Finjo haber olvidado algo en el coche y finalmente se anima a bajar conmigo. Chequeo su ritual y le doy un aprobado: gorra de los Yankees, móvil en el bolsillo, bolsa de viaje colgada al cuello donde están sus llaves. En el ascensor sabe pulsar el bajo y el piso ocho. Examino los lamparones de su polo azul, la expresión fatua, el juego bonachón de las cejas. Huele a persona mayor de la misma manera que yo oleré a persona mayor en unas pocas décadas.

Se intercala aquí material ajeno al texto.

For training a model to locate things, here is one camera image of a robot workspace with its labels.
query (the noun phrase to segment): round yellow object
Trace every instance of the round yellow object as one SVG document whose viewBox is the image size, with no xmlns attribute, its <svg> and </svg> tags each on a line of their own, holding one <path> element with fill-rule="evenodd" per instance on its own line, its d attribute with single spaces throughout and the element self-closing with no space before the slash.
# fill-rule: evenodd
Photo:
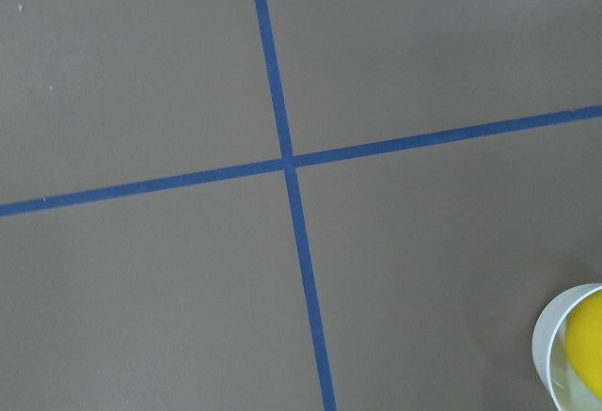
<svg viewBox="0 0 602 411">
<path fill-rule="evenodd" d="M 602 400 L 602 292 L 588 296 L 569 314 L 566 355 L 583 384 Z"/>
</svg>

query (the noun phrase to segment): gray tile
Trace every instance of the gray tile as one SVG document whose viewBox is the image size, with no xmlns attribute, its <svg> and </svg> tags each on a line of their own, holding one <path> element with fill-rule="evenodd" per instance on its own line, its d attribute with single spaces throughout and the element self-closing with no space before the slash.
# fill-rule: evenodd
<svg viewBox="0 0 602 411">
<path fill-rule="evenodd" d="M 300 170 L 341 409 L 547 411 L 544 304 L 602 278 L 602 121 Z"/>
<path fill-rule="evenodd" d="M 0 202 L 278 157 L 253 0 L 0 0 Z"/>
<path fill-rule="evenodd" d="M 269 0 L 297 153 L 602 103 L 602 0 Z"/>
<path fill-rule="evenodd" d="M 0 219 L 0 403 L 310 410 L 280 174 Z"/>
</svg>

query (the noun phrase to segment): blue line
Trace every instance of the blue line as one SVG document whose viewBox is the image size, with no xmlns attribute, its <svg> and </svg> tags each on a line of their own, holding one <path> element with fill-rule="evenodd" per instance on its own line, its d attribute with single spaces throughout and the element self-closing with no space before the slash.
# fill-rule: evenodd
<svg viewBox="0 0 602 411">
<path fill-rule="evenodd" d="M 280 171 L 282 162 L 266 160 L 253 164 L 227 166 L 225 168 L 211 169 L 198 173 L 182 174 L 162 179 L 151 179 L 143 182 L 132 182 L 112 187 L 87 190 L 85 192 L 69 193 L 54 197 L 30 199 L 28 201 L 14 202 L 0 205 L 0 217 L 18 213 L 31 213 L 55 209 L 58 207 L 74 206 L 87 202 L 102 201 L 105 199 L 128 197 L 142 193 L 157 192 L 170 188 L 180 188 L 199 183 L 224 181 L 227 179 L 242 178 L 257 174 Z"/>
<path fill-rule="evenodd" d="M 413 150 L 415 148 L 421 148 L 425 146 L 440 145 L 454 141 L 468 140 L 470 138 L 524 131 L 527 129 L 593 118 L 602 118 L 602 105 L 580 108 L 578 110 L 547 113 L 534 117 L 490 122 L 487 124 L 480 124 L 478 126 L 451 129 L 432 134 L 414 135 L 404 138 L 395 138 L 387 141 L 377 141 L 375 143 L 368 143 L 365 145 L 352 146 L 348 148 L 323 150 L 320 152 L 297 155 L 294 157 L 294 162 L 297 166 L 327 164 L 330 162 L 355 159 L 357 157 L 365 157 L 368 155 L 394 152 L 396 150 Z"/>
<path fill-rule="evenodd" d="M 316 357 L 318 369 L 318 379 L 322 391 L 322 401 L 325 411 L 336 411 L 332 377 L 330 375 L 330 365 L 328 363 L 328 353 L 324 328 L 322 325 L 322 316 L 318 300 L 318 291 L 313 275 L 313 266 L 311 263 L 311 252 L 309 250 L 308 232 L 303 214 L 303 203 L 299 189 L 299 180 L 294 164 L 293 142 L 291 141 L 291 130 L 286 115 L 286 104 L 284 102 L 284 92 L 282 90 L 282 81 L 280 80 L 280 71 L 277 63 L 276 45 L 272 24 L 270 23 L 270 13 L 268 11 L 267 0 L 255 0 L 257 18 L 261 33 L 261 44 L 263 46 L 263 55 L 265 57 L 265 68 L 267 69 L 270 92 L 272 94 L 272 105 L 274 106 L 274 116 L 276 118 L 276 127 L 278 139 L 280 142 L 280 153 L 282 155 L 282 166 L 286 180 L 287 191 L 289 194 L 289 205 L 291 206 L 291 217 L 293 219 L 294 239 L 297 246 L 297 255 L 299 257 L 299 266 L 303 280 L 303 290 L 305 294 L 306 306 L 309 316 L 309 329 L 311 330 L 311 339 L 313 342 L 313 351 Z"/>
</svg>

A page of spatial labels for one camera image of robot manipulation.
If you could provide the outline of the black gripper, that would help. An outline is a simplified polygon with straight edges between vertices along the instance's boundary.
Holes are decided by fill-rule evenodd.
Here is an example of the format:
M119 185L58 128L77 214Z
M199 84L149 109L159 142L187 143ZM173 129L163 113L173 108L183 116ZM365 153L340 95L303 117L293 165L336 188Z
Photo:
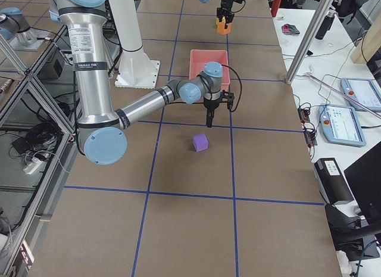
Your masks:
M213 126L214 110L218 108L220 104L220 93L206 93L203 100L204 107L207 109L206 114L206 126Z
M217 17L216 17L216 24L219 24L222 22L222 18L227 19L227 27L230 27L233 19L234 19L234 12L231 9L226 9L219 7L217 8Z

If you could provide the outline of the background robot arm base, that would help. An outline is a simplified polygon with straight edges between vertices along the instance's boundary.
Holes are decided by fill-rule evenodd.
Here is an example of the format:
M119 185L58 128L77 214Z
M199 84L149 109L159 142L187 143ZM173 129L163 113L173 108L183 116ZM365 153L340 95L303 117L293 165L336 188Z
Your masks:
M36 51L43 42L38 40L38 34L16 7L1 10L1 36L20 51Z

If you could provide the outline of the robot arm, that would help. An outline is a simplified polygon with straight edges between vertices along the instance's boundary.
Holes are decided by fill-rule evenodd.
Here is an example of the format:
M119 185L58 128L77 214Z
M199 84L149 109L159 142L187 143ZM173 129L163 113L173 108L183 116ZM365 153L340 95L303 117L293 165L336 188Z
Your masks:
M120 86L149 88L150 93L115 109L110 96L109 72L103 26L109 4L121 45ZM145 54L134 0L51 0L51 15L67 26L73 71L82 105L77 122L78 145L91 162L113 164L127 150L124 130L144 116L177 99L193 104L199 99L219 103L223 68L205 64L192 80L172 80L156 88L160 66Z
M233 11L233 4L243 4L242 8ZM233 19L235 17L235 14L240 12L246 4L245 0L221 0L220 6L216 9L216 25L217 25L217 31L222 34L226 35L230 33L231 31L231 23L233 22Z

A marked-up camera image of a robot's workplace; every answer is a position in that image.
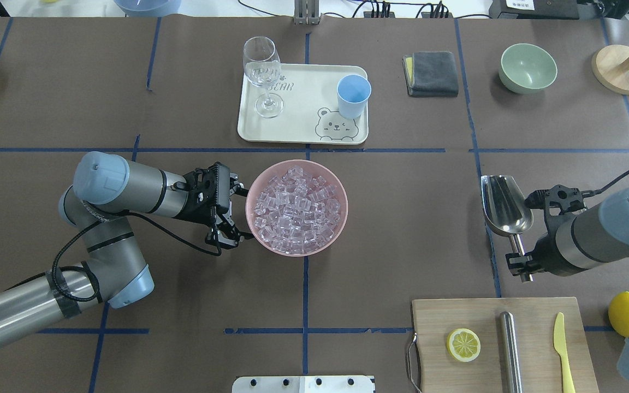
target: bear drawing
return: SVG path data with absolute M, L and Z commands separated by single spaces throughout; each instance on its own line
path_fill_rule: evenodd
M 353 141 L 354 137 L 358 135 L 356 120 L 346 119 L 338 111 L 332 111 L 328 108 L 321 108 L 317 114 L 319 115 L 319 123 L 314 128 L 314 132 L 317 133 L 320 141 L 323 139 L 330 141 L 350 139 Z

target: bowl of ice cubes
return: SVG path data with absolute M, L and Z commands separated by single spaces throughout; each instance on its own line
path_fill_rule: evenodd
M 247 196 L 247 223 L 265 248 L 304 257 L 329 247 L 349 212 L 339 178 L 316 162 L 291 159 L 266 169 Z

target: gray towel
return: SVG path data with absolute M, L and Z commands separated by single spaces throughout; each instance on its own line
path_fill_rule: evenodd
M 407 91 L 412 97 L 458 96 L 458 70 L 451 52 L 415 52 L 404 56 L 404 70 Z

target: lemon
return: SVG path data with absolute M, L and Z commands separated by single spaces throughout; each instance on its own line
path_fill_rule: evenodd
M 446 341 L 448 353 L 459 361 L 473 361 L 479 356 L 481 348 L 479 337 L 469 329 L 455 329 Z
M 623 337 L 629 336 L 629 292 L 617 294 L 608 306 L 611 326 Z

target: wooden cutting board
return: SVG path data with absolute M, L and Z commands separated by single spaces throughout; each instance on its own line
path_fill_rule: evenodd
M 502 311 L 514 315 L 524 391 L 562 391 L 560 357 L 552 345 L 555 316 L 562 312 L 574 388 L 577 393 L 598 393 L 579 305 L 573 297 L 419 299 L 412 301 L 412 311 L 424 393 L 508 391 L 499 324 Z M 482 350 L 474 361 L 462 363 L 448 354 L 447 336 L 457 328 L 479 336 Z

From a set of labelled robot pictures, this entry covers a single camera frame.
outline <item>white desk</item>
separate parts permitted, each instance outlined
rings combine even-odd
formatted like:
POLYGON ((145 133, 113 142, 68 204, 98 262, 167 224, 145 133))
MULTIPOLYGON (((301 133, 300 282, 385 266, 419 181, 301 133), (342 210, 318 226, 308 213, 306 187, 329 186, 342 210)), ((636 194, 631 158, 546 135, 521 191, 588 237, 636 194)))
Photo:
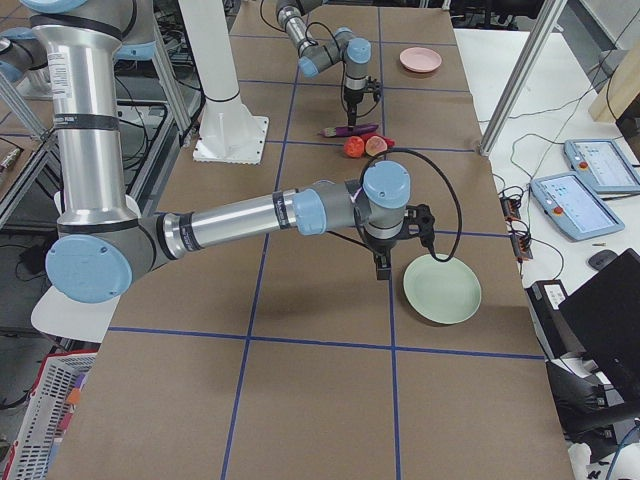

Le engaño para que camine un poco más y cruzamos el garaje desnudo en el mes que ya no hay veraneo ni coches, las columnas encaladas son las mismas de mi infancia, de mis días de lluvia y frontón, de mis culebreos con la BH por debajo de las seis torres. Es prodigioso que algunos lugares de los ochenta sean todavía transitables y siento que piso terrones de tierra, migajas que colapsan, como la anatomía cerebral de mi padre. Le cojo del brazo y modero el ritmo, caigo en la cuenta de que apenas recuerdo haber estado con él por esos mismos garajes, por el bosque, por las pistas o la playa. Los padres de los ochenta estaban pluriempleados, no llegaban a casa hasta que era de noche, cuando ya olía a tortilla francesa y a filete, cuando mi madre bramaba con el dientes-culo-pies y la abuela nos perseguía con el pijama. Toda esa vida volcada fuera de nosotros nos trajo una libertad de animalejos, una falta que nosotros, niños agrestes, convertimos en brújula y ahora es nuestro patrimonio, nuestro título de exploradores, ¿debería volver ese modelo de vida?
Cuando abro el portal, mi padre se asombra, ah, ¿pero tú tienes llaves? No me está expulsando él, lo está haciendo el gusano que mastica despacio sus neuronas. El viento sigue silbando, lame cada esquina, lo barre todo.